Many organisations working to preserve global cultural heritage – both tangible and intangible – have been using online media to support their efforts.

On October 6, the World Monument Fund (WMF) published the 2010 world monument watch list [1] plotting the dozens of villages, buildings, bridges and monuments at risk of destruction on an interactive Google map. The WMF in New York is one of many organizations, like Global Heritage Fund [2], World Heritage Center [3] (part of UNESCO), financing projects to preserve world cultural heritage sites.

Becoming a heritage site

While a nomination for cultural heritage site or monument can be a useful step on the way to acquiring funds for preservation, an additional benefit can be a general rise in tourism to the sites in question. Moreover, the nomination often stimulates national or local pride.

Singaporean university lecturer Tan Wee Cheng created a Facebook group [4], asking for Singapore sites to be included on the World Heritage list:

As at the end of Dec 08, there are 878 UNESCO World Heritage Sites in 145 countries but none in Singapore. Are there really no sites in Singapore worthy of such an honour? I have visited a few hundred WHS round the world and am convinced that certain sites in Singapore deserve to be listed, for they do posses what UNESCO calls sites with “outstanding universal value”.

Conflicts can also help influence decisions. After the violent clashes between ethnic Uighurs (Uyghurs) and Chinese Hans in Kashgar, the ancient Silk Road [5] city, a petition had been submitted online [6] to claim World Heritage Status for the city, threatened to be demolished.

Online video claiming World Heritage Status for Kashgar

Man is a threat

Humans themselves are almost always the source of the dangers, as this article [7] written by Dr. Anjana Khatwa, education coordinator for the Jurassic Coast World Heritage [8], points out:

Threats to World Heritage Sites come in many forms: armed conflict and war, wanton destruction, natural disasters, pollution, poaching, unplanned construction and uncontrolled tourism.

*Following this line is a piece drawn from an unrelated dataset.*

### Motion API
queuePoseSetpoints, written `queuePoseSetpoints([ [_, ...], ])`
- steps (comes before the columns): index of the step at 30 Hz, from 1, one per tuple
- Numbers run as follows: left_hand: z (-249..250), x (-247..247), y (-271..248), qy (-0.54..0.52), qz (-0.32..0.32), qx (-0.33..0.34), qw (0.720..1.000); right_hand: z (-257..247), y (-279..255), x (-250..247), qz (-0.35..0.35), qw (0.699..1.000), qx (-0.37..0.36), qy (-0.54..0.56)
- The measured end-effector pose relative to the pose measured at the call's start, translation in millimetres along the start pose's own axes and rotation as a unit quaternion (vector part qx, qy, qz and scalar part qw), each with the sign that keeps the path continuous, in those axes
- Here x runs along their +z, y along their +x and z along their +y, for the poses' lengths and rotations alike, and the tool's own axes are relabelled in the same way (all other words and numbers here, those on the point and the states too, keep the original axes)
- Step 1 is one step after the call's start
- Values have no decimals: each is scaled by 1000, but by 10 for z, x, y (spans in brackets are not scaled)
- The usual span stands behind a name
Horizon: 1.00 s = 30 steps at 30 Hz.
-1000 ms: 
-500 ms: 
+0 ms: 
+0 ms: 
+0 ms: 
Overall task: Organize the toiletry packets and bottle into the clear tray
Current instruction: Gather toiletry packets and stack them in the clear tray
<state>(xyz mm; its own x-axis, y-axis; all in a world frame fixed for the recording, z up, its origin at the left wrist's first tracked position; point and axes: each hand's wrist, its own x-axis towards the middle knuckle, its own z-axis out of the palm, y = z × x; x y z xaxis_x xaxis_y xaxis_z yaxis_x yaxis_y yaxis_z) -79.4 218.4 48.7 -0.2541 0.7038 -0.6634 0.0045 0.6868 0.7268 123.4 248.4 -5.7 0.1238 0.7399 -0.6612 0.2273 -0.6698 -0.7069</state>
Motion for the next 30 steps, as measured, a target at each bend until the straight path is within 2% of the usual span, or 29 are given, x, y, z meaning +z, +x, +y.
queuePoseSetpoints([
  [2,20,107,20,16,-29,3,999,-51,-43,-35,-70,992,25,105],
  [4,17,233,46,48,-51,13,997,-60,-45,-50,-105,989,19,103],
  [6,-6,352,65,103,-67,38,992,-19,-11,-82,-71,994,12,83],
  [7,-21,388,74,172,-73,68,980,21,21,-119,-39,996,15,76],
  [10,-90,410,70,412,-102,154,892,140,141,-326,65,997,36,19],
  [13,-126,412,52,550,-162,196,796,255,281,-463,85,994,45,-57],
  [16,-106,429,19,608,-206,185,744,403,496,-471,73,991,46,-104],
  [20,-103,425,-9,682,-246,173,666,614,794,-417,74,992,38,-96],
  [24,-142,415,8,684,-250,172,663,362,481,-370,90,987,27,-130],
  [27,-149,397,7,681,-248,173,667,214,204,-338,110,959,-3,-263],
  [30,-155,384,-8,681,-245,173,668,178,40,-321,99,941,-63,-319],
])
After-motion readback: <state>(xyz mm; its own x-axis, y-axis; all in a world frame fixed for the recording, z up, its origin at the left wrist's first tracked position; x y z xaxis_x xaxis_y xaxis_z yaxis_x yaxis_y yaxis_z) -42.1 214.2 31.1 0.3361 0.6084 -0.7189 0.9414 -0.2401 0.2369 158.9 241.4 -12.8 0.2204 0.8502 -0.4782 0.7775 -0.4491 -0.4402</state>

This idea is shared by WMF President Bonnie Burnham in her address for the launch of the 2008 World Monuments Watch List of Most Endangered Sites [9]:

On this list, man is indeed the real ennemy. But, just as we caused the damage in the first place, we have the power to repair it, by taking our responsibility as caretakers of the world’s cultural heritage seriously. So today we are sounding the alarm, using the World Monuments Watch List to demonstrate, through the vivid examples of beloved places around the world, the importance of working together to meet these challenges and join forces to protect our world’s shared architectural heritage.

Innovating answers

Since 2003, UNESCO has also been working to safeguard Intangible Cultural Heritage [10] like languages, dances, and handcraft techniques. New technologies and the Internet could be a necessary breakthrough in preventing some cultural and intangible heritage from vanishing.

CyArk [11], a non-profit entity, is working on the “500 Challenge”. This project intends to make a digital model of cultural heritage sites by laser scanning, to create an open archive of the data.

Rapa Nui Cyark project

The World Intellectual Property Organization [12] (WIPO) also has a project to preserve and protect oral and intangible heritage, Creative Heritage Project: IP Guidelines for Documenting, Recording and Digitizing Intangible Cultural Heritage [13]:

New technologies provide communities with fresh opportunities to document and digitize expressions of their traditional cultures, meeting the strong desire of communities to preserve, promote and pass on their cultural heritage to succeeding generations.

This is a credo shared by Malian blogger Boukary Konate, in talking about African folk tales [14] [in Bambara] on his personal blog, Fasokan:

Bi bi in na, an bɛɛ bɛ k’a kɔlɔsi sisan k’o ko ninnu bɛ ka ban dɔɔni dɔɔni. N kɛlen kɔ ka n yɛrɛ ɲininkan, ye jaabi min sɔrɔ, o de ye ka u sɛbɛen an ka kanw na, k’u bayɛlɛma kan wɛrɛw la, k’u bila ɛntɛrinɛti kan. O b’a to u tɛ tunun wa u na lakodɔn mɔgɔ wɛrɛw fɛ.

We all observe their disappearance, and after thinking about it a lot, i found the solution: to write them down in our language, to translate them in another languages, then keep them on the Internet. It will prevent them from disappearing and allow other people to learn about them.